Belinda laughed nervously. “Well, that week was pretty hectic for me and I didn’t think I was going to be able to make it.”

“How much was in the envelope?”

Another pause. “Not that much, just a little.”

“I didn’t see anything like that,” I said. “It might have burned up in the car, but if it was in her purse, it would have survived. Did Sheila tell you she was going into the city that day?”

“That was … that was the sense I had, Glen.”

“She told me she had some errands to run, but she didn’t mention anything about going into Manhattan.”

“Listen, Glen, I never should have even brought this up. I should let you go. I’m so sorry for calling.”

She didn’t even wait for me to say goodbye. She just hung up.

I still had the receiver in my hand, debating with myself again whether to call Ann Slocum and give her hell for the way she’d treated Kelly, when I heard the doorbell ring upstairs.
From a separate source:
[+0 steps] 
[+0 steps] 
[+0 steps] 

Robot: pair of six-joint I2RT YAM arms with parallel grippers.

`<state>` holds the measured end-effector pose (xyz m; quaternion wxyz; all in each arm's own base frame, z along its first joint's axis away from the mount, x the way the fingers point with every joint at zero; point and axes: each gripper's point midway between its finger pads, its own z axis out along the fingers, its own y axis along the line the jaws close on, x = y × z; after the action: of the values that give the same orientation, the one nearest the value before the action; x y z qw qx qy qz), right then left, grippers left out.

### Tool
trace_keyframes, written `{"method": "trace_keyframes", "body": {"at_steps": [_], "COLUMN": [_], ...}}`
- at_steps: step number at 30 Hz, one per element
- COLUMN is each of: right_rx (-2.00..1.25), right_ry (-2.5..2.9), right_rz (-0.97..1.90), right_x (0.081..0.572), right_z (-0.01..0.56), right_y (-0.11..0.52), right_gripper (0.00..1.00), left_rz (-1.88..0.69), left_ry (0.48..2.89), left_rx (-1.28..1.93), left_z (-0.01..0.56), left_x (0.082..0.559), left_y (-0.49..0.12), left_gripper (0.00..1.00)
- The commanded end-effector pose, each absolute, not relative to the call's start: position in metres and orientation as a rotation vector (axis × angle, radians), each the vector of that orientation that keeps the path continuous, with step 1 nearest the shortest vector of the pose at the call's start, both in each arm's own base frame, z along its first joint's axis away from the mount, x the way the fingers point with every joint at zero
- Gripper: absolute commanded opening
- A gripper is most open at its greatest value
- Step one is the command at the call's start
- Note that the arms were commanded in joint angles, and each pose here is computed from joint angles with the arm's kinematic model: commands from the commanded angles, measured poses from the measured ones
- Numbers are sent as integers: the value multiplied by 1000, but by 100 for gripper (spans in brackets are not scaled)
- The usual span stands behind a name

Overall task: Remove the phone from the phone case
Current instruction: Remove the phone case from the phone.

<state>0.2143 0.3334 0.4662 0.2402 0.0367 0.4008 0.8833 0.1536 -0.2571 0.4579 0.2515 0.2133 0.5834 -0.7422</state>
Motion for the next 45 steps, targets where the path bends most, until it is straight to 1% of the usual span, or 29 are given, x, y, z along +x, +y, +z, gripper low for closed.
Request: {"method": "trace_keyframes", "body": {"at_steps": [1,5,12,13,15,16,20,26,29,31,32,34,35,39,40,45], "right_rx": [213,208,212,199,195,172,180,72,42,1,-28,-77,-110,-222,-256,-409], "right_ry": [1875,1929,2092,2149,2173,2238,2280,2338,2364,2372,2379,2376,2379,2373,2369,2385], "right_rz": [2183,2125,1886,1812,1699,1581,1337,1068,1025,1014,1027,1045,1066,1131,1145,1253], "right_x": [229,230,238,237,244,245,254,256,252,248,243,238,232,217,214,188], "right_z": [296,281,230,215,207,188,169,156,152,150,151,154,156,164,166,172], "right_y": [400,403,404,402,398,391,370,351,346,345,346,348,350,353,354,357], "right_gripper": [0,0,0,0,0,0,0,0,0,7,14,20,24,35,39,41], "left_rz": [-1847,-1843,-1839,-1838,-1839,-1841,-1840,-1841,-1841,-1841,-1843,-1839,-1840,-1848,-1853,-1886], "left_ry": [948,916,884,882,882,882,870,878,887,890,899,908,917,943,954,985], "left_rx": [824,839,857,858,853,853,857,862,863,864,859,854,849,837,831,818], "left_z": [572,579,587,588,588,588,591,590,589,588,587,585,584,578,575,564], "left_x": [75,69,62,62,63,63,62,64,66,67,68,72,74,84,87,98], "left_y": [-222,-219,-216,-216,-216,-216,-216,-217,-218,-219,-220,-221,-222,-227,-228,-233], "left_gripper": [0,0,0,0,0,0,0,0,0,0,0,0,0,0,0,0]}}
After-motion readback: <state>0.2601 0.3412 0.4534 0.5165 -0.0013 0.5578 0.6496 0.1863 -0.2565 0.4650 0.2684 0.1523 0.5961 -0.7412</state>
It was Joan Mueller. Her hair, freed from its ponytail, was falling on her shoulders, and she had on a snug, scooped T that revealed a hint of a purple lace bra.

“I saw you pull in a little while ago and saw the lights were on,” she said once I had the door open.

“I had to pick up Kelly at a friend’s,” I told her.

“She’s gone to bed?”

“Yeah,” I said. “Did you want to step in?” I regretted it as soon as I suggested it.

“Well, okay,” she said brightly, brushing me as she went past. She stood at the entrance to the living room, wondering, maybe, whether I was going to invite her to sit down. “Thanks. I love Friday nights. No kids getting dropped off in the morning. That’s the good part. Not knowing what to do with myself, that’s the tough part.”

“What can I do for you, Joan? I haven’t forgotten your kitchen tap.”

She smiled. “I just wanted to thank you for earlier.” She stuck her hands into the front pockets of her jeans, her thumbs tucked into the belt loops.

“I’m not sure I understand.”

“I kind of used you,” she said, and grinned. “Like a bodyguard.” She had to be talking about when Carl Bain showed up. “I needed a big strong man beside me, if you know what I mean.”

“I don’t think I do.”

“The two parts of my day I hate the most are when Carl drops off his kid and when he picks him up at the end of the day. He creeps me out, that guy. I get this bad vibe off him, you know? Like he’s just waiting to blow up?”

“Has he said something to you? Threatened you?”

She slipped her hands out of her pockets and waved them about as she answered. “Okay, the thing is, I think he’s worried about what his kid might be saying when he comes over. Carlson, he’s just a little guy, and they say whatever comes into their head, you know?”

“Sure.”

“And the odd time, he’ll say something about his mother. Alicia? That’s the mother’s name. Although he calls her his mommy, he doesn’t call her Alicia.” She rolled her eyes. “Of
course
. Like I need to tell you that. Anyway, sometimes, you know, you ask a kid, Hey, what’s your mother doing today? And this one time, he says his mother had to go to the hospital because she broke her arm. And I’m like, Oh no, how did she do that, and Carlson says because his dad pushed her down the stairs.”